ACTION ITEM
Copy every line of the data that includes the string "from".

=======

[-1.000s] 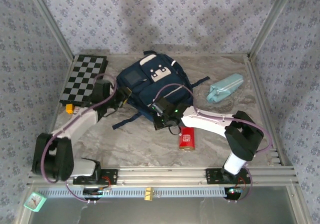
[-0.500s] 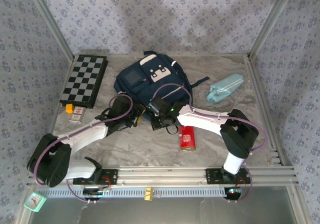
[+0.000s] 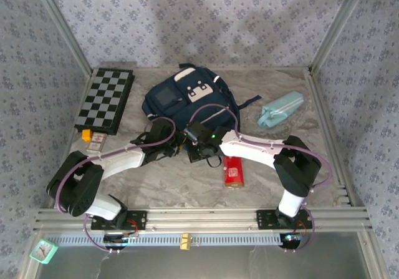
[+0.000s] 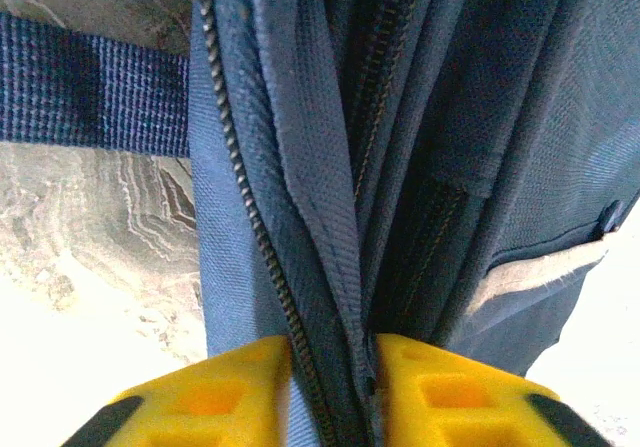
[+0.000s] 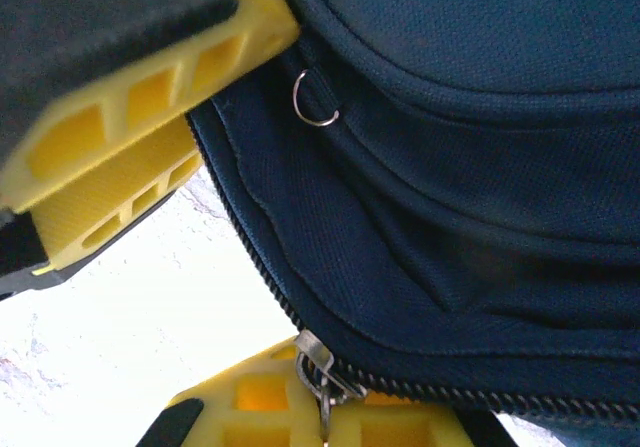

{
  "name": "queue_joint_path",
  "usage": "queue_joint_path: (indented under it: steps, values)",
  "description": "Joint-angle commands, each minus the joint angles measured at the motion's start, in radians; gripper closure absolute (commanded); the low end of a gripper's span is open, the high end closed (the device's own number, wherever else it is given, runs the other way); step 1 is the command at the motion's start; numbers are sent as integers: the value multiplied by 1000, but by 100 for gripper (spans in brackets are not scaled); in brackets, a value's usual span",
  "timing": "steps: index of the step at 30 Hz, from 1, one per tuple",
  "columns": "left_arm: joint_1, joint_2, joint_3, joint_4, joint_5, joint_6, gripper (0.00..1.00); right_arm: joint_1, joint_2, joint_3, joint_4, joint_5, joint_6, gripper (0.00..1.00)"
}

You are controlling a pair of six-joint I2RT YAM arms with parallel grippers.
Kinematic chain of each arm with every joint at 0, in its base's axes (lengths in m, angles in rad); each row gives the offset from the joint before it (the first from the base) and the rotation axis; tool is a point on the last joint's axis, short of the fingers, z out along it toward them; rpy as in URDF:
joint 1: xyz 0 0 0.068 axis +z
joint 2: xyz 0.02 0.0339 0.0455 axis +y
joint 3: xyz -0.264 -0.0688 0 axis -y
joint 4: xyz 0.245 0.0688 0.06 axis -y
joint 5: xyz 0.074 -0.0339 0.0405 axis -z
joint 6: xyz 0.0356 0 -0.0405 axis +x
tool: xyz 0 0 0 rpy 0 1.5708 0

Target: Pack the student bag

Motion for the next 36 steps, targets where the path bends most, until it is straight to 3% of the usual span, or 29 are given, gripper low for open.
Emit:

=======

YOUR SOLUTION
  "timing": "steps: index of the step at 30 Hz, from 1, one per tuple",
Kinematic chain of each arm with every joint at 0, in its base's axes (lengths in m, angles in rad); each row gives the offset from the joint before it (the first from the base) and the rotation axis; tool is a point on the last joint's axis, short of the fingers, z out along it toward them; rpy as in URDF:

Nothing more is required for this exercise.